Dataset excerpts
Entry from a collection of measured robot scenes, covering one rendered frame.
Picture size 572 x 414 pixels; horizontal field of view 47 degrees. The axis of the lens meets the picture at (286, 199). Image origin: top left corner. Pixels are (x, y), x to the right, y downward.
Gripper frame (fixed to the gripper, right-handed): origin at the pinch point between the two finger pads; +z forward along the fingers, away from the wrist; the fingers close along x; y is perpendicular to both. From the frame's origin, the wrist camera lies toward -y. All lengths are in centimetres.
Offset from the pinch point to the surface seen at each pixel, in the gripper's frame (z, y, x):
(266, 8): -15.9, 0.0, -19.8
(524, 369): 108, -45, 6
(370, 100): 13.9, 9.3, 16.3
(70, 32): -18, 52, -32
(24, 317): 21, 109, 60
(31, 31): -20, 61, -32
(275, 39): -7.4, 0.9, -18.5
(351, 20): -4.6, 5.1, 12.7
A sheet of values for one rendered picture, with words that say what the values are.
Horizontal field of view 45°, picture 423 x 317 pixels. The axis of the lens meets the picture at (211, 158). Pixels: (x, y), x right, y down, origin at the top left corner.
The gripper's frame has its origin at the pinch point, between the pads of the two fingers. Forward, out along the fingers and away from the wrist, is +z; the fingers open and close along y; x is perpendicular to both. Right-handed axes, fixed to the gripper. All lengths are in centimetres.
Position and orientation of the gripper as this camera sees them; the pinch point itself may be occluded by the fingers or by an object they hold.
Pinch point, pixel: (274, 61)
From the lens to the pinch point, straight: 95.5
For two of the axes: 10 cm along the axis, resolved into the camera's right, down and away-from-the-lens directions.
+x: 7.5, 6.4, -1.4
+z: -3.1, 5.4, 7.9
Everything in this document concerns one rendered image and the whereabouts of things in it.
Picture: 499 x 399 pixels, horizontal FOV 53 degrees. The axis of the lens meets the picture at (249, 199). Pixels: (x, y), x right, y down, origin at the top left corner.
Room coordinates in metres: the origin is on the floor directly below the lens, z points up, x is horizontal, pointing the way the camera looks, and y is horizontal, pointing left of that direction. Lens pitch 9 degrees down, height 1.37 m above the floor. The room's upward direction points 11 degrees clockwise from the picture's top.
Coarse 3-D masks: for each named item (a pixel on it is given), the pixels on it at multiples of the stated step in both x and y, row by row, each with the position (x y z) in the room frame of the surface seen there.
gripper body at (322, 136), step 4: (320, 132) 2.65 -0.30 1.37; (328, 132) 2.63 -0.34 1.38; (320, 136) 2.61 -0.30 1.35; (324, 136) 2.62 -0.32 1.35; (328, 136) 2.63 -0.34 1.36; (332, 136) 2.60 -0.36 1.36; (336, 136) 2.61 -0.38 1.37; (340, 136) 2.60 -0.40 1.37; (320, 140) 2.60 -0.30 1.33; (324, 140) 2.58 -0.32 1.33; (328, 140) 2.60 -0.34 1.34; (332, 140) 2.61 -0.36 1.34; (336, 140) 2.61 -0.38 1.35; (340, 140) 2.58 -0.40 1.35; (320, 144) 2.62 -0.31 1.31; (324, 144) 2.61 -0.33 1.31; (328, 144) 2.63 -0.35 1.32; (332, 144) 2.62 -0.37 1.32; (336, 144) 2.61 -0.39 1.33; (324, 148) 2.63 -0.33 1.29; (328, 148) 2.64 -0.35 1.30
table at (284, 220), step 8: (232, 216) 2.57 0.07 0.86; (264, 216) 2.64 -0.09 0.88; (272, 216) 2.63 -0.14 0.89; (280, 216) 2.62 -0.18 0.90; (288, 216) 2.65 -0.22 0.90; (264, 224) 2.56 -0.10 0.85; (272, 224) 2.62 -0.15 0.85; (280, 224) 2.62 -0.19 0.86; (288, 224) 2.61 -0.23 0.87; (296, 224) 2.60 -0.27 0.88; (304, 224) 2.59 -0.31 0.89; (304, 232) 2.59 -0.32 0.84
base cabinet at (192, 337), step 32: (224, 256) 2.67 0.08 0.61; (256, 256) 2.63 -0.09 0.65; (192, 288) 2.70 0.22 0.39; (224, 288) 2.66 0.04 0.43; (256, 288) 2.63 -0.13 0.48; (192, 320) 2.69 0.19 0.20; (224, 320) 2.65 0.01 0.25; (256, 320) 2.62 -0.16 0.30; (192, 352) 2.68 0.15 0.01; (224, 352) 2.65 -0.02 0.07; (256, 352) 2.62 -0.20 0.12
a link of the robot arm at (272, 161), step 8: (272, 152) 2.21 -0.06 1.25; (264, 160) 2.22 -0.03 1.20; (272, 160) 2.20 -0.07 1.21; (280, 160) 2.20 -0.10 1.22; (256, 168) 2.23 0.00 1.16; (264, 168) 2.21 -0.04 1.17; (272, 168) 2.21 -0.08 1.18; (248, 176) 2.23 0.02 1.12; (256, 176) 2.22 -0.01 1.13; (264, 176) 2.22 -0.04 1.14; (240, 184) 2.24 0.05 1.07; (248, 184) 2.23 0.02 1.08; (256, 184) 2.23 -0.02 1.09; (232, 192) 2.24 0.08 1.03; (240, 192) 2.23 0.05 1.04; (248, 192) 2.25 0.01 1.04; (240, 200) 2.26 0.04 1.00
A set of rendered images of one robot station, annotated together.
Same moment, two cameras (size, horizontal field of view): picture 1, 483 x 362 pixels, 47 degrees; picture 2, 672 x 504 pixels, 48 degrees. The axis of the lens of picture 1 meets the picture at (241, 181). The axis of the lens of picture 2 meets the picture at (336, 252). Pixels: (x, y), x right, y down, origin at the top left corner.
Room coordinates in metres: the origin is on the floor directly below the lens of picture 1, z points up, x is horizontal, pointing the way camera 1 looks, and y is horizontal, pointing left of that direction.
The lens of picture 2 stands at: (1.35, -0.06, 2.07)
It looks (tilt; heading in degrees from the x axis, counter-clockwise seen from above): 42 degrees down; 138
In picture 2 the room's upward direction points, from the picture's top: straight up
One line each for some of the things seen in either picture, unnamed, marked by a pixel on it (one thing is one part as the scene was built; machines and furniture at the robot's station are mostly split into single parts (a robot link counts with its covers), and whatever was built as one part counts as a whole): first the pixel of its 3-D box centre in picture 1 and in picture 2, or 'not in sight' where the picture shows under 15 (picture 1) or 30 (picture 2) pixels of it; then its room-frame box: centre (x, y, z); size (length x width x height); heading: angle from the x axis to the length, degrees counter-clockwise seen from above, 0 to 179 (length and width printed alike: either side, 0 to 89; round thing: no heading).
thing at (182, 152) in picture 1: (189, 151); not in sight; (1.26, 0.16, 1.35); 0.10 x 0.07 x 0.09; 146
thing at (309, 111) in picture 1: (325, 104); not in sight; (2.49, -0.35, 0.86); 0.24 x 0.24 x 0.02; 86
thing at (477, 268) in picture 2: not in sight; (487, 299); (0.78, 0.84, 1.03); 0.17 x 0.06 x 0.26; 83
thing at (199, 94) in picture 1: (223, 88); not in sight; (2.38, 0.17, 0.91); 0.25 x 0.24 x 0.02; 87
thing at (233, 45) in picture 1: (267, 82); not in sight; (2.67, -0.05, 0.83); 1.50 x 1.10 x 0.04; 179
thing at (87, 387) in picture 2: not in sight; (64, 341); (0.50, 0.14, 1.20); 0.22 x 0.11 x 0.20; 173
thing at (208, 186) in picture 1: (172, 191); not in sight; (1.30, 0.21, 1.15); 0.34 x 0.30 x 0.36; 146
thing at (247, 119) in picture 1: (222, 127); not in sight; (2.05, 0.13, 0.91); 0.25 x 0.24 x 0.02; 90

- [HOW TO COMPLETE THIS TASK] Write out exactly the lines that fall from the line with "The gripper's frame has" to the line with "Pinch point, pixel: (274, 61)" in the records above, keeping both ends.

- [RESPONSE TO THE EXERCISE]
The gripper's frame has its origin at the pinch point, between the pads of the two fingers. Forward, out along the fingers and away from the wrist, is +z; the fingers open and close along y; x is perpendicular to both. Right-handed axes, fixed to the gripper. All lengths are in centimetres.
Position and orientation of the gripper as this camera sees them; the pinch point itself may be occluded by the fingers or by an object they hold.
Pinch point, pixel: (274, 61)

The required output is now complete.